A Christmas album for Nick Cave?

A Christmas album for Nick Cave?

We’ve barely gotten rid of Christmas music before we’re already talking about next year’s music… You’re entitled to think so, of course, given the controversial fame this genre has. However, Nick Cave could also be added to the prestigious list of great artists who have recorded Christmas albums – Bob Dylan, James Taylor, Sheryl Crow… –. News to be taken with a grain of salt, even if it comes from Cave himself, in one of those Red Hand Files sessions in which he answers a barrage of questions from his audience with dry sentences and abundant use of irony. “When will your Christmas album be released?” asks Simon from Wokingham. “Maybe next Christmas,” Cave replies laconically.

For example, the tone is often this: “Anyone who pays even the slightest attention to my stuff will know that I’ve been in an Elvis in Vegas phase since the day I was born,” he responds to a reader who asks how much longer “this fat Elvis phase will last.”

But then he also says serious and interesting things: like that some songs from the tour left out of “Live God” could be released as a 7″. “There are already enough live versions of certain songs. We were more interested in telling an alternative universe of the studio album,” Jim Sclavunos told us when we asked him in our interview.

Nick Cave reveals that a return of bassist Martyn Casey to the Bad Seeds could be close: “He’s better, much better. Stay tuned!”.

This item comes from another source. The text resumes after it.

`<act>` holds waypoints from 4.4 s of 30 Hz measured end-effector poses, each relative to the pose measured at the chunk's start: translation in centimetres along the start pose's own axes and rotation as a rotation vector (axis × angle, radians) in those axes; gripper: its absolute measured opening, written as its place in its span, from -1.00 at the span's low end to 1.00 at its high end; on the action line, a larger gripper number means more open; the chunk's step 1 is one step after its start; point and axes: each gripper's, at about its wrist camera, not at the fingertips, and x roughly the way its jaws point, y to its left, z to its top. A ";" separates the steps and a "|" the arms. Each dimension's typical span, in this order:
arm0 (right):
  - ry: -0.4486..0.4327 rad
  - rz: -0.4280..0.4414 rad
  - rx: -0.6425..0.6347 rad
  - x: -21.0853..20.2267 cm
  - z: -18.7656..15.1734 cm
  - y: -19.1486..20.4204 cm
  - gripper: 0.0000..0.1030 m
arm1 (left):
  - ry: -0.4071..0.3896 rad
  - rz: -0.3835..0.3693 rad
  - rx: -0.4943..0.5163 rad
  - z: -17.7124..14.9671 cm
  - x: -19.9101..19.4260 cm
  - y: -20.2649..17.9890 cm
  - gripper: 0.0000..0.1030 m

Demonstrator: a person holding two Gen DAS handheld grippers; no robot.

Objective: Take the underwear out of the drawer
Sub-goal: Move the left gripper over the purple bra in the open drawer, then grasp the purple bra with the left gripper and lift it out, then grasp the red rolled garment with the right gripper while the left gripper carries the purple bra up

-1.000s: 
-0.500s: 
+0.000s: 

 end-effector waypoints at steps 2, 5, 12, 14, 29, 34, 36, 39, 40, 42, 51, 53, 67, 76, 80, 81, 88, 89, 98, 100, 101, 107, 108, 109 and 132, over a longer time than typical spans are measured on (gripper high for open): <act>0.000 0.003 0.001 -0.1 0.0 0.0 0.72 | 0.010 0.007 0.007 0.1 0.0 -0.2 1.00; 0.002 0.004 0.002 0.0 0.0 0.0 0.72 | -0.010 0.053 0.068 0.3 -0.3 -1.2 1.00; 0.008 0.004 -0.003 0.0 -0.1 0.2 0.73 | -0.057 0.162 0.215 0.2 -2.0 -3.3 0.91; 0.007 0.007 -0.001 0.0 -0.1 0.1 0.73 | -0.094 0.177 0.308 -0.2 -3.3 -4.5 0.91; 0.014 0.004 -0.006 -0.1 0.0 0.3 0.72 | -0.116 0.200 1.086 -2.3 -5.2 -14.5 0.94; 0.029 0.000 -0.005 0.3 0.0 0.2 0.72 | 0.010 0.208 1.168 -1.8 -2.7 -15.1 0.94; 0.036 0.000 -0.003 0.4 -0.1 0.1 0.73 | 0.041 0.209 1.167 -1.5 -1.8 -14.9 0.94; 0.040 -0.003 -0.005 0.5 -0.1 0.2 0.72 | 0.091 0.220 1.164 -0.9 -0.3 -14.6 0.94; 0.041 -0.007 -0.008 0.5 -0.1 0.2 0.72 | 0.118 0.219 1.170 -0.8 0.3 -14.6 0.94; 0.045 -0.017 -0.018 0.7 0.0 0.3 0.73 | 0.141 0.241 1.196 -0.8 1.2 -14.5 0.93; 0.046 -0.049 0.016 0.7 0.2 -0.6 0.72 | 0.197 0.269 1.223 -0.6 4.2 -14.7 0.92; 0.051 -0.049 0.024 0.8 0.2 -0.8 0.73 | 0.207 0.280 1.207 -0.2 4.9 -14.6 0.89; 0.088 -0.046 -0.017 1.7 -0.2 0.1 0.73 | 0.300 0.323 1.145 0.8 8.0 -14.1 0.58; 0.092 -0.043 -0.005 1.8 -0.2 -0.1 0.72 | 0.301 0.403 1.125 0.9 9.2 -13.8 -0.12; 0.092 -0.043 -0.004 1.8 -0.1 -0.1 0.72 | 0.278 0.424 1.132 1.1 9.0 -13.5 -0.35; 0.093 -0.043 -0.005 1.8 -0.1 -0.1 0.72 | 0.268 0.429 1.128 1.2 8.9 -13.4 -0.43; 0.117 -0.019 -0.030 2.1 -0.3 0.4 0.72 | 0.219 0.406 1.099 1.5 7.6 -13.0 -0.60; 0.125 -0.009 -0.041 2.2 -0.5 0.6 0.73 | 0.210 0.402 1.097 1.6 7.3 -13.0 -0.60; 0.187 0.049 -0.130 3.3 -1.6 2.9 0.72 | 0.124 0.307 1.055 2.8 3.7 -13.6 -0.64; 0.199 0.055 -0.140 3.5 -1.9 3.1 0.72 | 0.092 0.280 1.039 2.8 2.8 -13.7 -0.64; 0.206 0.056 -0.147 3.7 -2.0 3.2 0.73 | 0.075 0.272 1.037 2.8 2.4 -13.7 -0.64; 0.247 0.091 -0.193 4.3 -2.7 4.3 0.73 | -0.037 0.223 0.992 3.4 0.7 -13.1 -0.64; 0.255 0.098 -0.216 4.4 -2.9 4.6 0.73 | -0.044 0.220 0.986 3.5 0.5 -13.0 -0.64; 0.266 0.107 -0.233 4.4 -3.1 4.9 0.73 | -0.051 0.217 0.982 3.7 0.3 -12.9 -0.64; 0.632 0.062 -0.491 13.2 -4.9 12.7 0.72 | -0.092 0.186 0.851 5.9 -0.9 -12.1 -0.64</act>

In September 2024 Cave announced that the historic bassist of the band, in formation since the 90s, would take a break from touring and that Colin Greenwood, Radiohead’s bassist, who had already accompanied the Australian singer-songwriter on his solo tour and who is also present in Cave’s latest album “Wild God”, would arrive to replace him. Greenwood’s presence is also confirmed for the Australian tour which begins on January 17th and theoretically also for the next summer tour – which will go from First Summer to June.
According to what Sclavunos told us last December:

“He’s a very different musician from Martyn Casey, who is the longtime bassist of the Bad Seeds. They’re both incredible musicians, but I don’t want to define Colin too specifically. His language is different: Colin plays more elaborate and articulated bass lines, while Martyn has a lighter and more massive touch. One of the things that have defined the Bad Seeds is that each musician has a different background. I don’t want to speak for Colin, but I think it might be particularly interesting for him to be in the Bad Seeds because the only other band in he played was Radiohead.”